Debating those who think immunity passports should be the new normal

The debate over immunity passports is already heating up on social media. Since I published an article on the plan that’s about to go into effect in New York State, I’ve received all manner of feedback from those who agree with the plan and others who, like me, find this to be the beginning of an Orwellian horror show. Here’s one example of the latter.

Before getting to the current debate, I’ll just drop in another reminder of what I predicted back in December of last year on this subject. Sometimes I hate it when I’m right.

Moving on. One person who read my screed and definitely disagreed with me was Doctor James Joyner at Outside the Beltway. I’ve always liked and respected James. He’s a smart guy with a bit of a libertarian bent, so I was a bit surprised to see his take on this issue. But since many of us will likely be having this debate in the near future, I wanted to take a look at a couple of the points he made in response to my article and address them. His first point, however, truly rang hollow for me.

But here’s the thing: it’s not that those without the passport are being denied access to activities but that those with it are being allowed to do things they weren’t before. Take the wedding receptions case. Under current guidelines, most states, including New York, have restrictions for large gatherings of people owing to the pandemic. The creation of this pass allows those who wish to do so to bypass these restrictions.

Make sure that you read that brief passage carefully before proceeding. Maybe one of you will see something that I’m just missing. James is saying that those without a passport are not “being denied access.” Those with a passport are “being allowed to do things they weren’t before.” I’m still scratching my head over this one, but allow me to take a shot at it.

Let’s compare this situation to a scenario where there is an island suffering under famine conditions where everyone is starving. Then a government representative comes along and gives out magical cards to half of the population who were able to complete some government-mandated task. The card opens the door to an all-you-can-eat buffet. The remaining people, many of whom were unable to even get a chance to attempt the task, and others who refused, are, under James’ explanation, being told not to worry. It’s okay. You were already starving anyway, so nothing has changed. That sounds like a good way for a government representative to be ejected from the island by way of a plank over a shark-infested lagoon.

Also, even if we’re only looking at the optics here, I’ve seen the demo images of how the app functions. You wave your phone at the scanner and if you have a valid passport, a green check mark pops up and you’re allowed in. If not, a big red “X” appears and you are informed that you need to move along. I don’t know about you, but that certainly sounds like you’re being “denied access” to me.

As to the issue of who can or can’t be vaccinated and qualify for this wonderful government “gift,” James raises another point about access.

As best I can determine, the only people currently not recommended to get the vaccine are those “with a severe allergic reaction (anaphylaxis) to any component of the COVID-19 vaccine” and children under 16. But the creation of this passport doesn’t change what they’re allowed to do; it merely frees those with it to do things they can’t do now.

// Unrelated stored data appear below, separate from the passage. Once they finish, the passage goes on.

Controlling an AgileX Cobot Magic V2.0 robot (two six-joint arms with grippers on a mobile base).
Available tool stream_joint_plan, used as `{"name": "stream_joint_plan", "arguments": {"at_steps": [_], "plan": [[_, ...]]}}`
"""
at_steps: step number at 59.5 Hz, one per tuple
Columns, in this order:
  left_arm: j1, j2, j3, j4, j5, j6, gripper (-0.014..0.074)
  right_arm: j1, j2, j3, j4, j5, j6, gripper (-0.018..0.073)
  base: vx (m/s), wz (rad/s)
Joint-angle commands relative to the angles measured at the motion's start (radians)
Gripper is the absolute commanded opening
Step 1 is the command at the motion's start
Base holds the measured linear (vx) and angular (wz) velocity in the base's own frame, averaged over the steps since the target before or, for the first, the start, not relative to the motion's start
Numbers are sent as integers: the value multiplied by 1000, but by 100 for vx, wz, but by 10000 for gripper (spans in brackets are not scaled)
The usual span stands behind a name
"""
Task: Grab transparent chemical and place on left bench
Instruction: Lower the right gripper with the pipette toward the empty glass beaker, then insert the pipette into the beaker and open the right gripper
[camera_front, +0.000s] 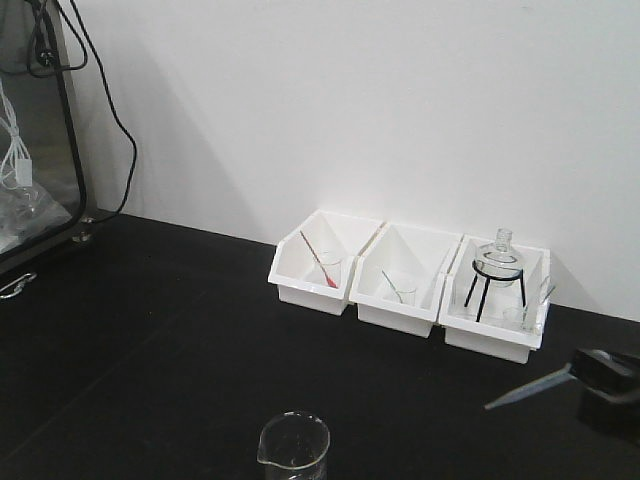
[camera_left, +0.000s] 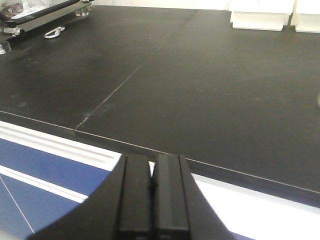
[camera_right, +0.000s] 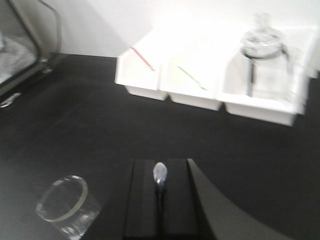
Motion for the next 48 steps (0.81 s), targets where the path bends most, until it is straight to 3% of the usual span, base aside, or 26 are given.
{"name": "stream_joint_plan", "arguments": {"at_steps": [1, 12, 22, 31, 48], "plan": [[-2, -19, 16, -1, -78, -8, -3, 81, 66, -100, 68, -83, -89, -1, 0, 0], [-2, -19, 16, -1, -78, -8, -3, 330, 248, -176, 81, -329, -135, -1, 0, 0], [-2, -19, 16, -1, -78, -8, -3, 477, 399, -225, 68, -436, -194, 1, 0, 0], [-2, -19, 16, -1, -78, -8, -3, 528, 536, -312, 70, -449, -291, 17, 0, 0], [-2, -19, 16, -1, -78, -8, -3, 529, 637, -373, 102, -316, -288, 102, 0, 0]]}}
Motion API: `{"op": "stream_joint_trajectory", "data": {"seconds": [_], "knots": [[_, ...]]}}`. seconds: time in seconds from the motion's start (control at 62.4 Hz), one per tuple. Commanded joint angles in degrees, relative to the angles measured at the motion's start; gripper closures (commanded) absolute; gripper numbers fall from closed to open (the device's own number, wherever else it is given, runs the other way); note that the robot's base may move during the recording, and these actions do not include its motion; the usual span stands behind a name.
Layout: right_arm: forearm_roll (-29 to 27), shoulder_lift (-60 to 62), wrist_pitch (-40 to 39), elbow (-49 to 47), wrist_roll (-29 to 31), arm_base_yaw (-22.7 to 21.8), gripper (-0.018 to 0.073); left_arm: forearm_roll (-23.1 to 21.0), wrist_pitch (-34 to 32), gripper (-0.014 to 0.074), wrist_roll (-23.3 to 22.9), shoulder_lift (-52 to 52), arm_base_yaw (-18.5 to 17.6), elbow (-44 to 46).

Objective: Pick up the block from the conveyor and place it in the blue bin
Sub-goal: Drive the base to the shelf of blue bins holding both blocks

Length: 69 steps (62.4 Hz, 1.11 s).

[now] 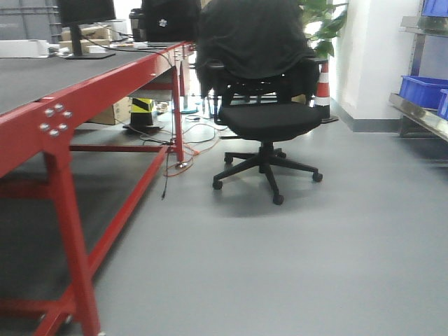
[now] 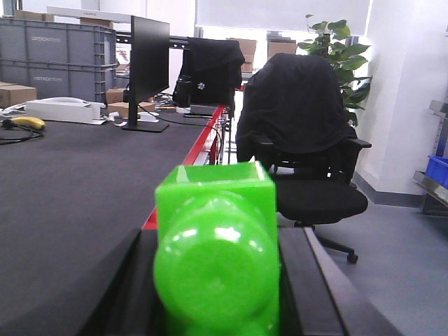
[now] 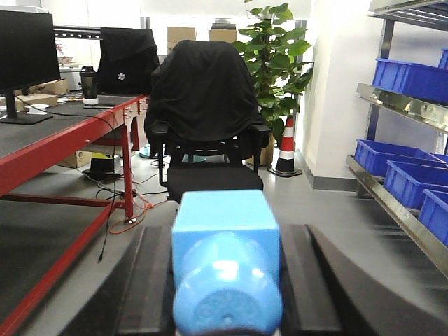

The website that James is citing in saying that only people who have a history of severe allergic reactions are suggested not to get the shot is from Yale University. And it’s true that people who are subject to anaphylactic shock, particularly those with shellfish allergies, are being steered away. But when you check in with the CDC, that’s not the end of the list. People with autoimmune conditions and compromised immune systems are being told that there is no data from the trials to indicate that the vaccine won’t have a negative impact and they should consult their doctors before proceeding. The same goes for people with a history of serious respiratory ailments. If they consult their doctor and are told that there’s a chance this could go badly, do you think they’re going to whistle a merry tune on their way down to get a jab? That list is adding up to a lot of people already. What about them?

James’ answer for those unfortunate souls is the same as in his previous point. Don’t worry. The lack of a passport doesn’t change what you’re allowed to do, it merely frees those with it to do things they can’t do now. So we’re back to the isle of famine analogy.

James makes what is perhaps his strongest point when he next addresses the vaccine-hesitant among the population. It essentially boils down to the (accurate) assessment that if we’re all living under and playing by the same rules, you are free to make the choice not to get vaccinated. But that choice will have consequences. And if that choice leads to you becoming a second-class citizen, “that’s just too damn bad.”

As to those who simply refuse to get the vaccine? They have the right to make that choice. But they don’t have a right to get others sick or impose other negative externalities on others. Since vaccinated people are still required to wear a mask, socially distance, and take all manner of other precautions against the virus around people who aren’t vaccinated, that’s a hell of a negative externality. To the extent that makes vaccine-hesitant folks “second-class citizens,” that’s just too damn bad. Choices come with consequences.

I agree, as should all responsible adults, that choices have consequences in life, as do actions. If the government manages to jam through a program like this and make it permanent, there will be consequences for those who are considered safe to receive the vaccine and choose not to do so. But in a scenario where the consequences under discussion come in the form of government actions against citizens, there’s another layer to that onion. The government can only expert that type of power over you if we collectively allow them to do so. Your recourse at that point comes at the ballot box. And if this game runs the course that I’m expecting it to, you’ll want to keep that very much in mind.